Some others, an increasing number of niños bien, are taking advantage of the perfect alibi: leaving Mexico behind, all the way up to the First World, for a humble quest: pursuing a postgraduate degree. Cause if you're a good Mexican, you just can't come out of the blue and say: "Done with this, got to go. Now". Such rude move would be so hideously uncool--done with what, on the other hand, is something so private a cookie cutter response wouldn't do the trick--everyone there would feel deceived by the unpatriotic eagerness to cross the border, or the Atlantic Ocean it would imply.

Broken-heart Mexican peers would pick on us as if defending the Nation from alien forces. From "this is nothing, you are overreacting" to "pinche malinchista, qué decepción", one would have to take it hard from everyone, included Juana--Francisca, María, Lucrecia and the like-- the tireless & exploited old maid who has served at Mom & Dad's forever.

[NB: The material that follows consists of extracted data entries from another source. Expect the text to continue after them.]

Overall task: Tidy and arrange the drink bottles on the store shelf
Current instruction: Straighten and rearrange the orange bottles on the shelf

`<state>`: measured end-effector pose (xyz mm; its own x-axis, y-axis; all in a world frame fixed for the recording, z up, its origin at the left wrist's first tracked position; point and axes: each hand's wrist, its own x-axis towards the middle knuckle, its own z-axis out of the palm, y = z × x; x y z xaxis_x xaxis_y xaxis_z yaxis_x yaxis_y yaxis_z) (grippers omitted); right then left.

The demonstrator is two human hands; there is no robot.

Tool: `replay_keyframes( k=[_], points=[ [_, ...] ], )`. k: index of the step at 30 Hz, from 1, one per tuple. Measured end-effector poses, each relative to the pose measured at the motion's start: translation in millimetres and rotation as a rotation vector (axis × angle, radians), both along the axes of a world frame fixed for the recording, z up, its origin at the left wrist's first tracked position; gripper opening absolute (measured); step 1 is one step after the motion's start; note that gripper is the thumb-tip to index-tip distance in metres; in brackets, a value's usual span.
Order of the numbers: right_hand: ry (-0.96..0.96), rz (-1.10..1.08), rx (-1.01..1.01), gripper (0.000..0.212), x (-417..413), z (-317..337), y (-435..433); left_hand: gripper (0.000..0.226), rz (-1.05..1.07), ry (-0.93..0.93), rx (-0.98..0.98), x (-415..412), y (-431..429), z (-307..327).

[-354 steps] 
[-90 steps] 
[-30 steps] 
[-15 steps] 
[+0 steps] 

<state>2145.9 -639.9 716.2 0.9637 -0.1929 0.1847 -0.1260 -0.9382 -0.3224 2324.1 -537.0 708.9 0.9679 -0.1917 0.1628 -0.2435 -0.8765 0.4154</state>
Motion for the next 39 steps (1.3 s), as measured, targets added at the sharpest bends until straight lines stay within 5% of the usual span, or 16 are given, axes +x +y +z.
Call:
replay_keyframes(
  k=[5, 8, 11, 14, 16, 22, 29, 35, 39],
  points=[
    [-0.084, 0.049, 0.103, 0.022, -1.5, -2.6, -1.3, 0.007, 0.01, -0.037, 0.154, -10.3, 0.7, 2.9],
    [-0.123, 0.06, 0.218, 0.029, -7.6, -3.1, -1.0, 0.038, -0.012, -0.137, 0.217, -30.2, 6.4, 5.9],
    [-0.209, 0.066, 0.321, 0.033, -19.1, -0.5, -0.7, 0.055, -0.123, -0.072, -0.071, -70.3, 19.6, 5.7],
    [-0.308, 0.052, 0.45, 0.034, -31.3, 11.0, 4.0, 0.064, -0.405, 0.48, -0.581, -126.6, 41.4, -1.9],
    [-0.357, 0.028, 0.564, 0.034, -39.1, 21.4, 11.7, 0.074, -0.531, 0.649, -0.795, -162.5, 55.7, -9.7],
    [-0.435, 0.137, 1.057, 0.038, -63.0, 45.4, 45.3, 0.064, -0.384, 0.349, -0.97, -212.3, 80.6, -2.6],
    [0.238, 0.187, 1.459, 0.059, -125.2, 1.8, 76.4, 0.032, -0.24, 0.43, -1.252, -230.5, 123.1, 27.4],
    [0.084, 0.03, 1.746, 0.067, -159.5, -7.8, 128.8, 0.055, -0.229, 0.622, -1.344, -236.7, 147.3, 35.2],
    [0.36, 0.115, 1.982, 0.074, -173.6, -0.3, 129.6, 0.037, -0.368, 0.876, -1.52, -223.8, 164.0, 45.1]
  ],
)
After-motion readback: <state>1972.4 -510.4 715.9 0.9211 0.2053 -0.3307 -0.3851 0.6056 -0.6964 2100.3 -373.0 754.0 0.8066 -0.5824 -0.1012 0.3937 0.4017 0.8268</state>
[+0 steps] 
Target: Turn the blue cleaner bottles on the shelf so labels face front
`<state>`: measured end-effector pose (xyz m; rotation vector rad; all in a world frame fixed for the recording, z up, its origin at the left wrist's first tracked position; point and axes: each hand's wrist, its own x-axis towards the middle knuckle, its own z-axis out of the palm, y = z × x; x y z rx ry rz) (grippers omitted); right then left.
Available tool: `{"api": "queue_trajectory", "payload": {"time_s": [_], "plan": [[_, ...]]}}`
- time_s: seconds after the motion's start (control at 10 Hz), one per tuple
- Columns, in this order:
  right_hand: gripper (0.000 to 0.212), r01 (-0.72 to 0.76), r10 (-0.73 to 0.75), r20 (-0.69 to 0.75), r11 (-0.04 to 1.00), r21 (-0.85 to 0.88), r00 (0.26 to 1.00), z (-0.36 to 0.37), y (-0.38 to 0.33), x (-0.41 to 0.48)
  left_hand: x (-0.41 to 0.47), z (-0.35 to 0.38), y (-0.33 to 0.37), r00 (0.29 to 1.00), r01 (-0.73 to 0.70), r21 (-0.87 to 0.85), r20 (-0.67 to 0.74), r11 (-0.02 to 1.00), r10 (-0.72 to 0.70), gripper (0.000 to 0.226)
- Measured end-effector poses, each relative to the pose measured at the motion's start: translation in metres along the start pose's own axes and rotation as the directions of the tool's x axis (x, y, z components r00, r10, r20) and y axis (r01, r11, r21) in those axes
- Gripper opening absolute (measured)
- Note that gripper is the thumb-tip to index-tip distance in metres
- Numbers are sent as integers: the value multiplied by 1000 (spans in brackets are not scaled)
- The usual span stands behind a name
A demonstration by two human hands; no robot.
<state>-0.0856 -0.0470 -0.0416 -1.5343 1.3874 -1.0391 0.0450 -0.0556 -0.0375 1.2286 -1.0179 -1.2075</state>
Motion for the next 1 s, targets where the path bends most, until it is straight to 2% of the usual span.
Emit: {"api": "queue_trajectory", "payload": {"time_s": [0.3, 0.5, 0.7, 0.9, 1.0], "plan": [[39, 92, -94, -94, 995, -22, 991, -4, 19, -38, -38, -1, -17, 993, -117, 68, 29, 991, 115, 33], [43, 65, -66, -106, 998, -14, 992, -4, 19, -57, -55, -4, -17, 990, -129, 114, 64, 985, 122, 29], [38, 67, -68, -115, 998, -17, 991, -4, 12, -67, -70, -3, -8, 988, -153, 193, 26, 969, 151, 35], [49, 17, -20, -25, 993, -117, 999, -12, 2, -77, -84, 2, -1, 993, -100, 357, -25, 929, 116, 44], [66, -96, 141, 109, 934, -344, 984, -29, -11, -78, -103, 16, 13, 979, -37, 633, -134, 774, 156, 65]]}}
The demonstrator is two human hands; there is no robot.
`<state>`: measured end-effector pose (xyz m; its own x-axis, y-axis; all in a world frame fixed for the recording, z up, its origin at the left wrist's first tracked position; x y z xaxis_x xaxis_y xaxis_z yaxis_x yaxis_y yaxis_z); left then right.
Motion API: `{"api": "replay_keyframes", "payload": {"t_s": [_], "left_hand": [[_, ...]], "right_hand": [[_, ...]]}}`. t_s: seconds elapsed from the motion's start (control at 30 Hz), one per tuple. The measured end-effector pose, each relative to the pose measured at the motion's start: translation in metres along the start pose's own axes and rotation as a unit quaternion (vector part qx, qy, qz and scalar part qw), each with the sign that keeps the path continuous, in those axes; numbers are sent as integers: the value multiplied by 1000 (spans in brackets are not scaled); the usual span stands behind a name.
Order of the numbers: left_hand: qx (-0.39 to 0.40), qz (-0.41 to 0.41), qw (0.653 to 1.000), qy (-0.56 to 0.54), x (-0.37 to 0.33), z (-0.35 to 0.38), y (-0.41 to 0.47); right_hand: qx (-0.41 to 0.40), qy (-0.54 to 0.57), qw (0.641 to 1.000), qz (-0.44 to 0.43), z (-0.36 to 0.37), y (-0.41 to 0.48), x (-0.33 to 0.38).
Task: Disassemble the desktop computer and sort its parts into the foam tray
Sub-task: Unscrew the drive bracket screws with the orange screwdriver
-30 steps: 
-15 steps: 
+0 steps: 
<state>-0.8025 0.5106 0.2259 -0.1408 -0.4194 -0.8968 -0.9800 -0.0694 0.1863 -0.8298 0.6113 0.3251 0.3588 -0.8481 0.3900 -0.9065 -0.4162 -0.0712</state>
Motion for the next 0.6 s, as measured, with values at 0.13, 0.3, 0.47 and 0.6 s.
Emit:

She wouldn't care most of her family had already gone to North Carolina due to similar, actually more demanding, reasons. She'd be so mad at us she wouldn't realize she's the only one in her family still earning, in Mexican pesos, for one week of endless work the same sus primos, tíos, hijos y hermanos do in one eight-hour shift in Raleigh.

So, you better break the news saying: "Mamá, Papá, mexicanos y mexicanas, I do not want to leave you guys, but I long to make a better, more educated professional orgullo nacional out of myself". Then oh, boy, things are completely different. The entire familia would feel ecstatic with pride--and start booking flight to go visit you at your new-fancy-location for the holidays, not because they've already imagined themselves taking advantage of your shopping tips, but because they'd already miss you, really. Moreover, your friends would make a toast for your good luck--as they silently implore for a bite of the same fortune cookie, either by getting 600 points on the Test of English as a Foreign Language score (TOEFL) or by getting one of those scholarships from Conacyt.

When the good-bye time gets, the farewell ceremony at the airport would be so worthy of uploading on You Tube. In the clip, viewers around the world would see the mariachi singers showing off the family's grieving as they play Las Golondrinas, dudes drinking tequila right out of the bottle as if Plaza de Garibaldi relocated to the International Departures gate and our mother crying, and crying, and crying by the immigration desk. Everyone there but Grandma would seem devastated by your departure. She--her larger-than-life survival instinct in the driving seat--would just see crystal-clear why you're leaving.

What happens next, when the Master's Degree is completed, and if so, is a different story. The thing is, first, getting out of there.

Y tú, ¿por qué te fuiste? ¿Por qué te irías?